A few moments later, Loki's hand was within the Doctor's reach. He grabbed hold of it and pulled the trickster inside the ship, setting him up on his feet.
He looked a lot younger than he had the last time that Rose had seen him, with shorter hair that appeared to have been taken greater care of, and instead of a rather every-day and Earth-like outfit, he was wearing what was obviously the height of Asgardian finery: gorgeous greens and golds and blacks with long, flowing materials and shiny, metallic finishes.
But for all the strength that his attire suggested, the man himself did not appear nearly as stable.
His skin was as white as a sheet, in stark contrast with his dark hair. He appeared to be quite thin – though he had always been quite thin – and his cheekbones were almost visible in a way that didn't seem entirely healthy.
His eyes were closed when the Doctor pulled him inside the TARDIS, but they slowly fluttered open when he seemed to realise that he was no longer floating in emptiness.

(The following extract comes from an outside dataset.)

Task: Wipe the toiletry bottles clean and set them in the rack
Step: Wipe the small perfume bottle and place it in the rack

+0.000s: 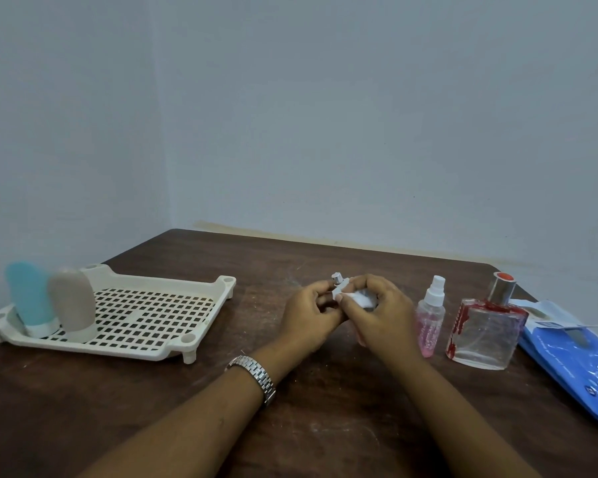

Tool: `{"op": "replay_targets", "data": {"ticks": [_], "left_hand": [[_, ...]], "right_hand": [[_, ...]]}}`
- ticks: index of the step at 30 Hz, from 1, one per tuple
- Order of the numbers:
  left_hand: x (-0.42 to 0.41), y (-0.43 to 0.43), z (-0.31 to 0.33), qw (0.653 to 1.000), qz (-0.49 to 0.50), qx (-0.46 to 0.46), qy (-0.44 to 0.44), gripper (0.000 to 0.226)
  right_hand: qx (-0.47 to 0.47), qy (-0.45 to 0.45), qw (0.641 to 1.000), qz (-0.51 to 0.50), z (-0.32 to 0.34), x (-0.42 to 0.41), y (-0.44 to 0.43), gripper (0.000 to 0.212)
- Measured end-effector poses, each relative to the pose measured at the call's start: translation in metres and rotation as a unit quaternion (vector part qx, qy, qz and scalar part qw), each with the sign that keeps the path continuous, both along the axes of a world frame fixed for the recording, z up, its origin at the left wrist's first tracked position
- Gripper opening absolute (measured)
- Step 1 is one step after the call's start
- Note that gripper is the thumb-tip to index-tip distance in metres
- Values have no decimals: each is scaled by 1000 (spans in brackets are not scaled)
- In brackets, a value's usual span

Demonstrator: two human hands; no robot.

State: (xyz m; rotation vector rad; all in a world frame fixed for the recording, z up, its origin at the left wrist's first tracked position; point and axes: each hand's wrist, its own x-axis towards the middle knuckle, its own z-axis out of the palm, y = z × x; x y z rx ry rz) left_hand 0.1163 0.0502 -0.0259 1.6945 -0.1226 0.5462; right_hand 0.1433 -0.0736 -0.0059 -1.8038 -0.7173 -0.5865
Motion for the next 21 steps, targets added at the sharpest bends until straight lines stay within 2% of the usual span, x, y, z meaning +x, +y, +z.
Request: {"op": "replay_targets", "data": {"ticks": [3, 7, 10, 14, 19, 21], "left_hand": [[1, 0, 0, 1000, -8, -4, -5, 38], [0, -1, 1, 1000, -8, 9, -9, 31], [0, -3, 1, 999, 3, 30, -17, 30], [0, 0, 1, 999, 19, 38, -28, 27], [-1, 1, 0, 998, 35, 40, -19, 21], [-1, 1, 1, 999, 37, 37, -14, 19]], "right_hand": [[30, 56, 998, 20, 1, 3, 0, 13], [90, 120, 988, 44, -2, 15, -10, 16], [109, 145, 980, 84, -4, 15, -13, 10], [8, 20, 999, 31, -4, 9, -8, 7], [-50, -112, 993, 0, -2, 6, -8, 9], [-84, -139, 987, 1, -3, 4, -7, 10]]}}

Their usual bright green was dull and hazy, glazed over as if they hadn't seen anything other than blackness for longer than Rose cared to think about.
They flickered slightly as his eyes fell on the man standing before him, a shot of recognition flashing through them.
"Doctor?" he croaked, his voice barely louder than a whisper, before his eyes rolled back into his head and his knees gave way underneath him.
The Doctor caught him by the arms before he collapsed fully to the ground, but it was perfectly clear that he was no longer conscious – and possibly wouldn't be for a while.
From somewhere near the control panel, Jack sighed.
"Why do pretty boys never collapse into my arms like that?"